I should mention that I have a history with cake. I once lived in Munich and used to cross the Austrian border regularly just to have cake and coffee in Salzburg in the middle of the afternoon. The Teutonic experience known as kaffeeklatsch—basically a daytime get-together over cups of coffee and baked goods—is something I miss. Cafe Intermezzo in Midtown comes close to creating that Viennese or Parisian environment, but so many of its cakes suffer from prolonged refrigeration. Stymied by all the variety? Go for the three-layer orange torte or a fluffy Italian cream torte.

Photograph by iStockphoto
Photograph by iStockphoto

Rant: Deep-fried disdain
Why do Southerners get pigeonholed as lovers of all things fried?
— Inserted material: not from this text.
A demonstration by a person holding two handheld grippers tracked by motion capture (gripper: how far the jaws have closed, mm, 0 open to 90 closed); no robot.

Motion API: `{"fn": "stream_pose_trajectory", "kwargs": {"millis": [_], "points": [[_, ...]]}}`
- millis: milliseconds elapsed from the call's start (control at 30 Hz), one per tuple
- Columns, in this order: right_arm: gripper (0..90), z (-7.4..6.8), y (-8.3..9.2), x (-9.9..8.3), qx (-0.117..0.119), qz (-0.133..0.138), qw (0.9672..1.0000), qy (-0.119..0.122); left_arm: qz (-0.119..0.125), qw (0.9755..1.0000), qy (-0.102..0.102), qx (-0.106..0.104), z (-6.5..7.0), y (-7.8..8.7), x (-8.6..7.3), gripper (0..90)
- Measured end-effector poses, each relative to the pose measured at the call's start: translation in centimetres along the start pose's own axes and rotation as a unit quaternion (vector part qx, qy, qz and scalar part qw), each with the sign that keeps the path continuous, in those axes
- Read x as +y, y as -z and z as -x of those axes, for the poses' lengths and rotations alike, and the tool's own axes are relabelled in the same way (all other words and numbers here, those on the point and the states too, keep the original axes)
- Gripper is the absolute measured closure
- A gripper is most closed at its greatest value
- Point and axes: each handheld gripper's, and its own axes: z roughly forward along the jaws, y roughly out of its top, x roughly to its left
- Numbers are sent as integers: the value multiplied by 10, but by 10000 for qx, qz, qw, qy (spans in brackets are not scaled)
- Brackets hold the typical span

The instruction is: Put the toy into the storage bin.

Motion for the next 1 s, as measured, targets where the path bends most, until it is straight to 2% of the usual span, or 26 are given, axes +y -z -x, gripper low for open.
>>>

There’s nothing particularly Southern about it. The Romans did it. The English used to boil enemies in oil as a form of execution—then they invented fish and chips. The French are known for their fries, even though the Belgians make better ones. Everyone loves crunchy food, but because early cookbooks depicted fried chicken and hushpuppies as staples of plantation life, Southerners get the shtick.

While I do eat my share of fried food, mostly in the form of chicken wings, I prefer fried catfish to chicken. Find a fish fry in a church parking lot; you’ll get it. What I don’t get are fried green tomatoes and fried pickles. Or why some of our better chefs feel they have to transform delicate sweetbreads into appalling nuggets or drop okra sourced from a farmer into a fry basket. Now, doughnuts—those are good. Fritters are bad. And people who deep-fry turkeys in their backyards? They deserve a trip to the emergency room.

Field notes:

  • Liu Ri, a chef from the Heilongjiang province in northeast China, is serving some mind-blowing (and underrepresented) Chinese food from his small restaurant, Masterpiece, in Duluth.
  • BYOB by choice and tiny by design, Jeff Myers’s new restaurant, Dish Dive, may well be the least expensive and best date place for a couple with different priorities (e.g., one is a vegetarian, the other likes hot dogs).
  • Venezuelan arepas are making a big splash in Decatur, where Lis Hernandez has opened a brick-and-mortar version of her popular Arepa Mia food counter in the Sweet Auburn Curb Market.